Monday, May 2, 2016

Moving with home brew.... and UPDATES on the yeast series / HOPTONITE

Lets face it moving sucks.   It even sucks when you are moving into a better place or a better life.   And it poses some real challenges for a home brewer.  Changes have come into my life.  And to be honest, I think they're for the best.   So the past week, I have been moving.  And cleaning all of her stuff out of the house.  That was a challenge.  But my brewing friends were there for me, as were guys from church, and most importantly my family.    But there was a challenge related specifically to home brew.  What to do about beers that were fermenting?  What to do about wine?  What to do about mead?

The answer was of course to move them to John and Beth's house.  To get them to a place where someone who knows home brew and knows how to care for active fermentation lives.   So Saturday we did just that.  We moved 24.5 gallons of actively fermenting beer to John's house.   5 Gallons of August Hyppo IPA,  5 Gallons of Brett Sour,  5 Gallons of a Lager.   1 gallon of strawberry wine, 1 gallon of Mead, 2.5 gallons of a Apricot Sour,  2.5 Gallons of a lager,  and 2.5 gallons of a Lambic I've been messing with for too long.

August Hyppo IPA
Hardly distrubed at all.
Hit it with dry hops as soon as we got
to John's House.
How did we do it?   With out splashing and oxidizing the beer?   Well that is a different story.   But to be blunt, we drove slowly the 21 miles from my old place to John's.  We took the back roads.  We avoided pot holes, and my daughter watched the beer like a hawk.  The beers were placed in the center of the car.  That is the point that moves the least.  So if you are moving with beer, try to get the beer in the middle center of the car.   By the time we got to John's the beers were stirred up.   But not shaken.  At no time did we hear any sloshing, or splashing during the car ride.  In fact,  I think they splashed more on the way to the basement than they did in the car.   Stirring the beers up at this point in their fermentation is probably a good thing,   It will encourage them to complete attenuation. Splashing the beers at this point could ruin them and force us to hop tea the heck out of them or add a fruit flavoring to cover an off taste.

When we got to Johns we carried them to John's basement / fermentation area.  And I was happy that the beers remained largely undisturbed.  The trub layer was a little cloudy, but the beers them selves were in pretty darn good shape.  Of course I wasn't worried about the sours.  Brett, for the most part, will fix it self.  And if we taste off flavors in any of these, we will probably just hit them with Brett cultures and wait 6 months.  Is this level of fanaticism worth it?  Maybe, maybe not.  But we worked hard on these.  I wanted to save them if I could.

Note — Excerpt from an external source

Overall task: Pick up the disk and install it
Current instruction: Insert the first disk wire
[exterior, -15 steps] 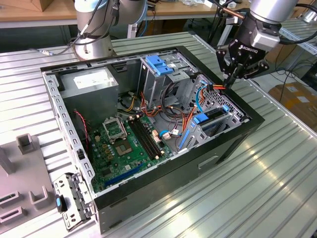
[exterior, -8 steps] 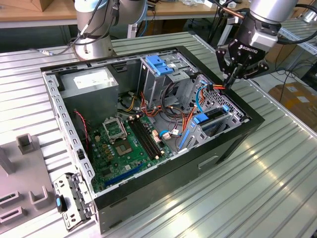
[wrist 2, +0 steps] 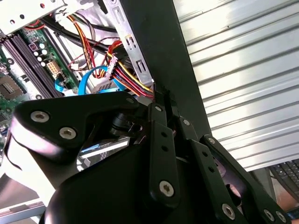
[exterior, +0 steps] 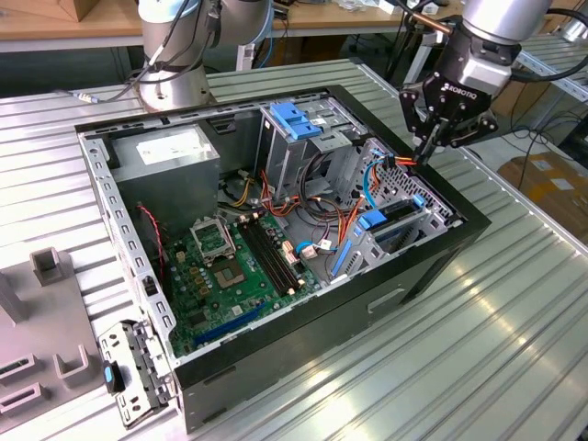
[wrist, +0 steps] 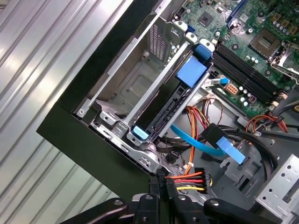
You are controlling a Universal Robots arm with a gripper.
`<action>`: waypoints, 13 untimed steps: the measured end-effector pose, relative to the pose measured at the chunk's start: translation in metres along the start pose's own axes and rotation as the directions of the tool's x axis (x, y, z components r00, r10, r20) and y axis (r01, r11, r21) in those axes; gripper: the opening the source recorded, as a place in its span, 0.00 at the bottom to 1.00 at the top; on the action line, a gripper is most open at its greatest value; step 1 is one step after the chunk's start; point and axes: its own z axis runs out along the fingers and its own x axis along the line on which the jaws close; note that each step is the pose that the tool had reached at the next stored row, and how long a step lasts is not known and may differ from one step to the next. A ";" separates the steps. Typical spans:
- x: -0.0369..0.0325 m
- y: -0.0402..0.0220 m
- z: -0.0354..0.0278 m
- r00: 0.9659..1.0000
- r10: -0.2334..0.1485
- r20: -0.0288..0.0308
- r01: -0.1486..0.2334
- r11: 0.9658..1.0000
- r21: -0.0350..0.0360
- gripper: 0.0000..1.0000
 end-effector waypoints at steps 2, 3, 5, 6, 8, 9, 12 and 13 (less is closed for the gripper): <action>-0.0002 0.0002 0.0000 1.000 0.011 0.000 -0.011 1.000 0.000 0.17; -0.0002 0.0003 0.0001 1.000 0.020 0.000 -0.020 1.000 -0.001 0.17; -0.0003 0.0004 0.0001 1.000 0.029 0.000 -0.029 1.000 -0.001 0.17; -0.0004 0.0005 0.0002 0.999 0.036 0.000 -0.036 0.999 -0.001 0.17; -0.0005 0.0007 0.0002 0.999 0.046 0.000 -0.046 0.999 -0.001 0.17; -0.0006 0.0008 0.0002 0.999 0.052 0.000 -0.052 0.999 -0.001 0.17; -0.0008 0.0011 0.0003 0.998 0.069 0.000 -0.069 0.998 -0.002 0.17; -0.0009 0.0012 0.0003 0.997 0.073 0.000 -0.073 0.997 -0.002 0.17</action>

Is there a moral to this story?  Yes, avoid crazy women.  The fun part isn't worth the other crap you deal with... wait, no!... a beer moral?  Yes, you can safely move your fermenting beer if you actively plan, and move them carefully.  And remember, if you do oxidize your beer you can simply hit it with brett and wait 6 months.  Then you'll have all kinds of great sour beer.

Some UPDATES (mostly for our benefit but feel free to read if you're playing along at home).

Hoptonite dIPA is ready for bottling.   The east coast IPA is probably close to being ready.   The samples of Hoptonite we tasted were among the best IPAs I have ever had.  Truly fantastic.  Jake and I will bottle at John's on Wednesday night.   The Saison de Pirpaix clone we made is also ready for bottling, as is another Brett Sour I made.  The Wild American Farmhouse ale we made is ready to be racked into secondary and begin its long journey toward awesome.   And the apricot sour is ready to be racked and hit with brett.  August Hyppo needs to be cold crashed.  The lager will probably be turned into a brett sour as well.  It hasn't been lagering for a couple of weeks so that is how we will save it. It's going to be a long night.

Coming up we are making an actual festbeir lager, and we are re brewing some beers we have made in the past.  We will be making the trippel that we all enjoyed so much.  Probably 10 gallons this time with a single infusion / decoction mash out in the big cooler. Easy way to make amazing beer.  That should be fun and educational for every one.  We will be using Cargill Euro Pils this time.  Excited to have a lot of this beer around.   We will also be brewing Alegement, the raspberry Belgian blond, and when Mark Anthony returns from Brazil, we will be making wine.   That will become a regular feature on Counterbrew.   If you just make 1 big batch of wine twice a year, and one 1 gallon wine a month, you are never out of wine.  And let's face it, chicks dig wine.

The yeast series will continue this week.  Kevin Lane and I have been talking about sour beer yeasts. And he has some great insights.